_Work to be completed_: Take the lines below between the one holding "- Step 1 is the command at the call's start" and the one holding "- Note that", inclusive, and copy them exactly. Add nothing.

_Information provided_:
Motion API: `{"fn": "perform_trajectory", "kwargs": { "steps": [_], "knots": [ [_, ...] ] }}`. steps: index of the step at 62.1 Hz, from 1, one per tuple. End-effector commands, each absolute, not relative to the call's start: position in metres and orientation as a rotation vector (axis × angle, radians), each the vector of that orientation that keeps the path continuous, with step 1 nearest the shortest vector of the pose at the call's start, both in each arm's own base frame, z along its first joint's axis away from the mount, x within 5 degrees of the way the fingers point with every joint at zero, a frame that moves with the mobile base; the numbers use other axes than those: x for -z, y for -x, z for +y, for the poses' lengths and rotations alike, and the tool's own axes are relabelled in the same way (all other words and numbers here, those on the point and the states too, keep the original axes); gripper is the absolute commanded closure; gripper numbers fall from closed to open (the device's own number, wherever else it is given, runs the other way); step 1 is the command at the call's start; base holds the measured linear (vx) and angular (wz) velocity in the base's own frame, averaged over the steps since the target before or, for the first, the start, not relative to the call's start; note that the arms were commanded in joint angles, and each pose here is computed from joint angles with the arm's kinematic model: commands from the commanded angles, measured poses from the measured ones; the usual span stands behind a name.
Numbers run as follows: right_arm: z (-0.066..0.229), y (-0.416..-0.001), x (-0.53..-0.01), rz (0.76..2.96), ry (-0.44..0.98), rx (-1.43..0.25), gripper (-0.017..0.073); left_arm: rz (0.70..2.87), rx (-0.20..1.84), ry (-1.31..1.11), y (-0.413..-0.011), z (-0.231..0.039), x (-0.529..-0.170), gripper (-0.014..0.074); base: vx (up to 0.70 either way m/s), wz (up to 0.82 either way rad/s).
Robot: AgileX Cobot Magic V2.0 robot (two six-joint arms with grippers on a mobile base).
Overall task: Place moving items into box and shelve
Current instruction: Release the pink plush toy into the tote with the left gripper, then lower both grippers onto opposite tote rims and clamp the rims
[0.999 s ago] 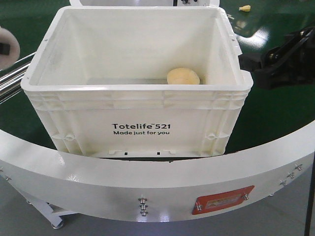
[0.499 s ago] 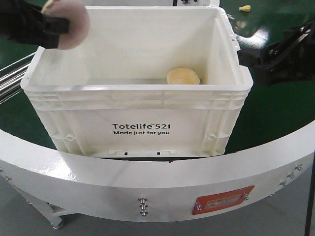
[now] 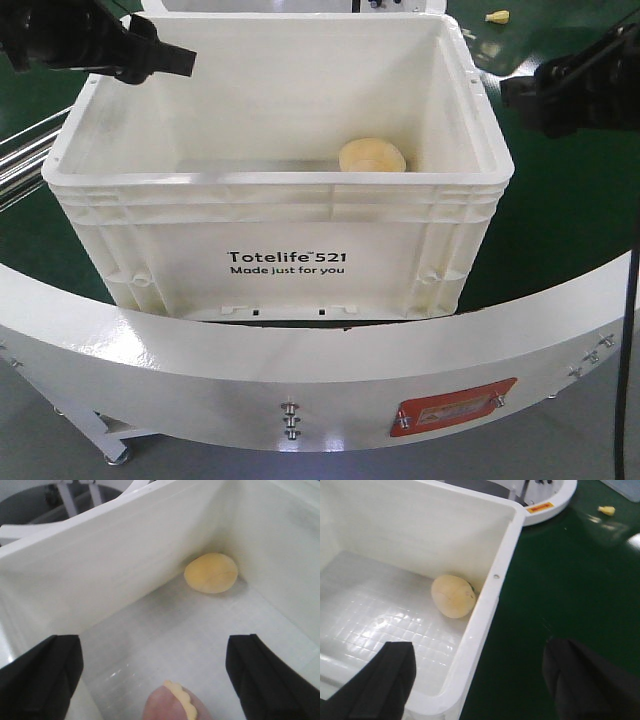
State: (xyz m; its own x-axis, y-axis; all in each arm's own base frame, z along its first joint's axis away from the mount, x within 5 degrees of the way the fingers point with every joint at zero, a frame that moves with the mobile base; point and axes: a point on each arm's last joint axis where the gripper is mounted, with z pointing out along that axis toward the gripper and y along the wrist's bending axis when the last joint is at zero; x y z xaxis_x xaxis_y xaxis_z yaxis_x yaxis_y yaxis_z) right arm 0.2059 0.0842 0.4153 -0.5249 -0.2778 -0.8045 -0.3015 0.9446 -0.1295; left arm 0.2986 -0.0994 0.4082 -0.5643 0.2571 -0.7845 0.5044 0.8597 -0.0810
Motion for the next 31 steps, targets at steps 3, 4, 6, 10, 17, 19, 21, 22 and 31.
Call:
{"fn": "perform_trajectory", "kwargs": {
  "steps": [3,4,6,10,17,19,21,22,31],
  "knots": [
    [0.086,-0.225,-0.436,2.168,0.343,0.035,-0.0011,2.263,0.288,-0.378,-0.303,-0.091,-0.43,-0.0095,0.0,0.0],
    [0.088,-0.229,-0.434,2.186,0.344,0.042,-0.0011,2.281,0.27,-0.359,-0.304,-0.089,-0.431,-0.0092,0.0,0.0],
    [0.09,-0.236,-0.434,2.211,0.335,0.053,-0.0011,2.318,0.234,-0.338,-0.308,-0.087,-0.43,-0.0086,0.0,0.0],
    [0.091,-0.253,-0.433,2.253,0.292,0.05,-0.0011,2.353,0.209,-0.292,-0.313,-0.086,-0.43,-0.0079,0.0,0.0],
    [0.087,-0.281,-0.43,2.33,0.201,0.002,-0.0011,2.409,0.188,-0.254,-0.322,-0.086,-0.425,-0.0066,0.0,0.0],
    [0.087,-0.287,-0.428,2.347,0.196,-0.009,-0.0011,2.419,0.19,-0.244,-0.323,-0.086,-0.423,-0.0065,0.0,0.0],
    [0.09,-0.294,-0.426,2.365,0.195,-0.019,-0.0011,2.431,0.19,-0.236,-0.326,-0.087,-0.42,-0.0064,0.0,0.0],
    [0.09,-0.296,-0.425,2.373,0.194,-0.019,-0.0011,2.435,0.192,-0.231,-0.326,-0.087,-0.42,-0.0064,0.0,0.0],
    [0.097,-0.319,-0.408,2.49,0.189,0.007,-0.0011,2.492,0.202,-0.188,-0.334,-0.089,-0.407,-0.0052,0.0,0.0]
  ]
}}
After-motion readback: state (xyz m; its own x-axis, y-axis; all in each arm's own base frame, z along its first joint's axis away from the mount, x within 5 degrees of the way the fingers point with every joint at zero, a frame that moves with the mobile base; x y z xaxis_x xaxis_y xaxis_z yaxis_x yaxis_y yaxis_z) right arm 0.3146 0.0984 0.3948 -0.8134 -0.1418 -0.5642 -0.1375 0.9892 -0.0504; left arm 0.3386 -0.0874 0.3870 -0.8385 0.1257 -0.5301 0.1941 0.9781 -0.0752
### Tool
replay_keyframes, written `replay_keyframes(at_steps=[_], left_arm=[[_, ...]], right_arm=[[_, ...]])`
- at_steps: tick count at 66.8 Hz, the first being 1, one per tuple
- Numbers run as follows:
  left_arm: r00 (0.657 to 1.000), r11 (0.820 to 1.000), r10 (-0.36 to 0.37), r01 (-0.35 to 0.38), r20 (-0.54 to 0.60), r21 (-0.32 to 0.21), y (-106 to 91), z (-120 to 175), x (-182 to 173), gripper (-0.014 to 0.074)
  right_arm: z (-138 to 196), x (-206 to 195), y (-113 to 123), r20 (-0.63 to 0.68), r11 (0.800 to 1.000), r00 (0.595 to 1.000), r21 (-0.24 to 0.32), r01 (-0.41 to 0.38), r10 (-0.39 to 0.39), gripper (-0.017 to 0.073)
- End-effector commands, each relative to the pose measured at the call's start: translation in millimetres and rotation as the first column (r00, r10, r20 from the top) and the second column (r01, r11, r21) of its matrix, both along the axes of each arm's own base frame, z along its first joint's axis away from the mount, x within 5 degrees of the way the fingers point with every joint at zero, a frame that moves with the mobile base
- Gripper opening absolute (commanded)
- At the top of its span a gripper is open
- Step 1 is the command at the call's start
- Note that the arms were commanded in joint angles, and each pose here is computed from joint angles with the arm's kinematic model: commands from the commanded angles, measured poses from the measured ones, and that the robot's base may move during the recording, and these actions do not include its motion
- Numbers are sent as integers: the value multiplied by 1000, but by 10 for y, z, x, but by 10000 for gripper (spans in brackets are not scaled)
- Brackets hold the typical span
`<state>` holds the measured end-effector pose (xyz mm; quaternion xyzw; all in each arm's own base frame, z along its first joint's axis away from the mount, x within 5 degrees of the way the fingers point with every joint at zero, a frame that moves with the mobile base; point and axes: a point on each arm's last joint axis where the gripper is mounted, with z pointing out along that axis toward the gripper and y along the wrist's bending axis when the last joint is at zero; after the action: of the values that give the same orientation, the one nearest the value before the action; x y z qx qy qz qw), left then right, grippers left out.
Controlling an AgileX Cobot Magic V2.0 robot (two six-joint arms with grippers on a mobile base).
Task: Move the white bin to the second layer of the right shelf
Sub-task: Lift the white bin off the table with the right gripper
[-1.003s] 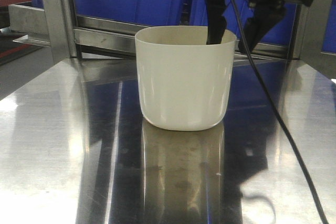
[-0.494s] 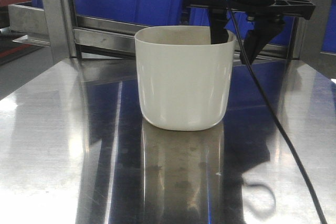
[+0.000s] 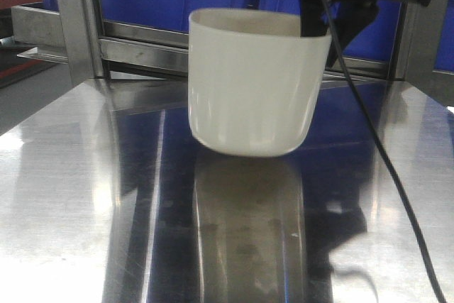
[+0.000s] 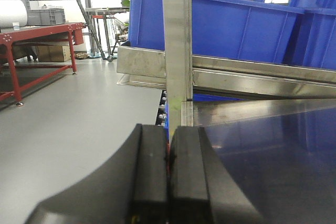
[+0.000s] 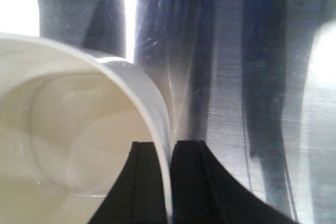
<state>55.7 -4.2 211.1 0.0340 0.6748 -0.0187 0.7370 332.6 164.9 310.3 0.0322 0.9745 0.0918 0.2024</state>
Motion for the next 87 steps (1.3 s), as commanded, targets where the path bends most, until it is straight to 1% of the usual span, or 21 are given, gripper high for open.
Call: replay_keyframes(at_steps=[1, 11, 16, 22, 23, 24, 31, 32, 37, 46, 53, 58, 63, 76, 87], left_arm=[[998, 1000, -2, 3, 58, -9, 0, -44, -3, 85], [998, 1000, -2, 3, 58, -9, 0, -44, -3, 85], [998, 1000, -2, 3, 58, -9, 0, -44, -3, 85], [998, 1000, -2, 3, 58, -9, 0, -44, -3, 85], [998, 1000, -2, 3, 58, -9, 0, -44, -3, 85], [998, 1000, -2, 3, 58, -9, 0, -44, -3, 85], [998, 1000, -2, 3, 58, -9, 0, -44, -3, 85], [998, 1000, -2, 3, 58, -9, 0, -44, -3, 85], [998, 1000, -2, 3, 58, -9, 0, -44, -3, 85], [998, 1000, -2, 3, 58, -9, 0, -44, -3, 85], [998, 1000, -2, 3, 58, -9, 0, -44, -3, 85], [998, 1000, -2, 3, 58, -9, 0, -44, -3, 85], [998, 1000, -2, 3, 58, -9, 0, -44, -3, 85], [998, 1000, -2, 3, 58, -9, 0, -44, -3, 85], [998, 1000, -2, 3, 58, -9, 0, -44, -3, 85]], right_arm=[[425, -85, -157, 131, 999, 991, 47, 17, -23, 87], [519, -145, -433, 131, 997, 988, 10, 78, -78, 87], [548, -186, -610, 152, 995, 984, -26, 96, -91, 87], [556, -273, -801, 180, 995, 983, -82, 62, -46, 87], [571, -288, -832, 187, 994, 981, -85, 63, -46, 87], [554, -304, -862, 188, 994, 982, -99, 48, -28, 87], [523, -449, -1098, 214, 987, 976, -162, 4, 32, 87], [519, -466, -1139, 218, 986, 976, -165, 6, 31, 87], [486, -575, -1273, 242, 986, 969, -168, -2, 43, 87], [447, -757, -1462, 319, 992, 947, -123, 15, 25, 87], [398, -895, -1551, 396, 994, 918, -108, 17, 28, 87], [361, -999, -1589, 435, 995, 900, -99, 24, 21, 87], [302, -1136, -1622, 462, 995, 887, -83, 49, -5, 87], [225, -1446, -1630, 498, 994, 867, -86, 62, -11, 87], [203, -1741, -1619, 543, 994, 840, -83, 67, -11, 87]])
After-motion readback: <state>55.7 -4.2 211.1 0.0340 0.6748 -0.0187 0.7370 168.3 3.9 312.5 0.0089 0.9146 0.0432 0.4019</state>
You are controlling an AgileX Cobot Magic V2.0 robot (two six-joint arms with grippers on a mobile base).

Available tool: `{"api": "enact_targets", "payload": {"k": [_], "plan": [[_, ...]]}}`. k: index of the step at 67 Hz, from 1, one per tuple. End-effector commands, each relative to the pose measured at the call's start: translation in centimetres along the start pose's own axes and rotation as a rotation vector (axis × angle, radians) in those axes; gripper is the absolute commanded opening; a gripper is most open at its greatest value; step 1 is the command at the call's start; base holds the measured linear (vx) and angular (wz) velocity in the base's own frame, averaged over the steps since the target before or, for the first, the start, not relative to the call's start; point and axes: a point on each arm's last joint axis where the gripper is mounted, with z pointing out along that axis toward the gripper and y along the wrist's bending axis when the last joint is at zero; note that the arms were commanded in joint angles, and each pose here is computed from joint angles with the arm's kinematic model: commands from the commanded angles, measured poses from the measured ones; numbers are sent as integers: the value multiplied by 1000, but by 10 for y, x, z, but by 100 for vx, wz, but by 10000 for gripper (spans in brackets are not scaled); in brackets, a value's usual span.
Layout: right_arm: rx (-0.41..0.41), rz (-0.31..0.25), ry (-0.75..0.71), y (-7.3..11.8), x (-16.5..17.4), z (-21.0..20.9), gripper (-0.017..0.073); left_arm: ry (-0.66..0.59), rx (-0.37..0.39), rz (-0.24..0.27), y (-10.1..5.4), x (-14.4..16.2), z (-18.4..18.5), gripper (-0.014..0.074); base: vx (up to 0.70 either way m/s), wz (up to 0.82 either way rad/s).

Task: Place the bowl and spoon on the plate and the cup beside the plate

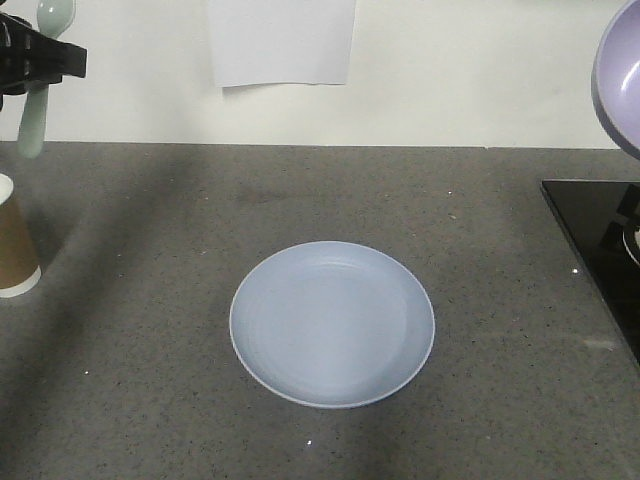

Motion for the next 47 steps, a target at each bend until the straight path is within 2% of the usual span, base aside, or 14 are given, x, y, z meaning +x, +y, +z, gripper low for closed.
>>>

_Answer to the problem_:
- Step 1 is the command at the call's start
- Note that the arms were commanded in joint angles, and each pose here is computed from joint angles with the arm's kinematic model: commands from the commanded angles, measured poses from the measured ones, and that the robot's base may move during the recording, and these actions do not include its motion

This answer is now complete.